Why does thickening of alveolar membranes impair oxygen movement but have little effect on carbon dioxide exchange?
Thickening increases the distance across which the gases must diffuse. Carbon dioxide diffuses much more readily than oxygen, and so it is not affected as much by such thickening.
What changes stimulate the peripheral chemoreceptors? The central chemoreceptors?
The peripheral chemoreceptors are stimulated mainly by decreased PO2 and increased H+ concentration in the arterial blood. The central chemoreceptors are stimulated by increased PCO2 in the brain extracellular fluid.
Describe the pathway by which a change in arterial H+ concentration independent of altered carbon dioxide influences ventilation. What is the adaptive value of this reflex?
The peripheral chemoreceptors respond to increased (or decreased) arterial H+ concentration, whatever its cause. If it's not respiratory acidosis or respiratory alkalosis, then it is termed metabolic acidosis or alkalosis. For example, during very strenuous exercise, blood concentration of lactic acid can increase (metabolic acidosis), and this increase stimulates the peripheral chemoreceptors to trigger the reflex increase in ventilation, which has the effect of bringing blood H+ concentration back toward normal. Thus, the lungs can help to correct a problem that they did not bring about.
Describe the area of the brain in which automatic control of rhythmical respirations resides?
The respiratory center is located in the medulla oblongata.
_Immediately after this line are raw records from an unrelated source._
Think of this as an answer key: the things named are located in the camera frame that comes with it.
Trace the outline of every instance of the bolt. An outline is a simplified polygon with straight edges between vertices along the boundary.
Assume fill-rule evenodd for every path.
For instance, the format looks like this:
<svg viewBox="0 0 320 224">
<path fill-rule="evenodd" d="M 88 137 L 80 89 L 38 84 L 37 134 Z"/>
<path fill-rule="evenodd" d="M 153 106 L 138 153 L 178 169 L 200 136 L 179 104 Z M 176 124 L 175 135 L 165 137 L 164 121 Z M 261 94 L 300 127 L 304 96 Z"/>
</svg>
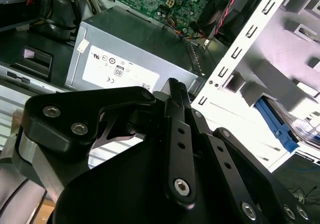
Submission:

Neurons in the dorsal and ventral respiratory groups are responsible of controlling respiratory muscles.
Which respiration steps occur by diffusion and which by bulk flow?
Ventilation and the transport of the respiratory gases occur by bulk flow Exchange of O2 and CO2 between alveolar air and blood in the lung capillaries, and the exchange of those gases in tissue capillaries and cells occur by diffusion.
List the 4 respiratory capacities and what they are.
Vital Capacity (VC) = (ERV + IRV + TV) - amount of air exhaled after maximum expiration. Inspiratory Capacity (IC) = (TV + IRV) - max amount of air that can be inhaled after a normal exhale. Functional Residual Capacity (FRC) = (RV +ERV) - amount of air in lungs after a normal expiration. Total Lung Capacity (TLC) = (RV + VC) - max amount of air lungs can hold.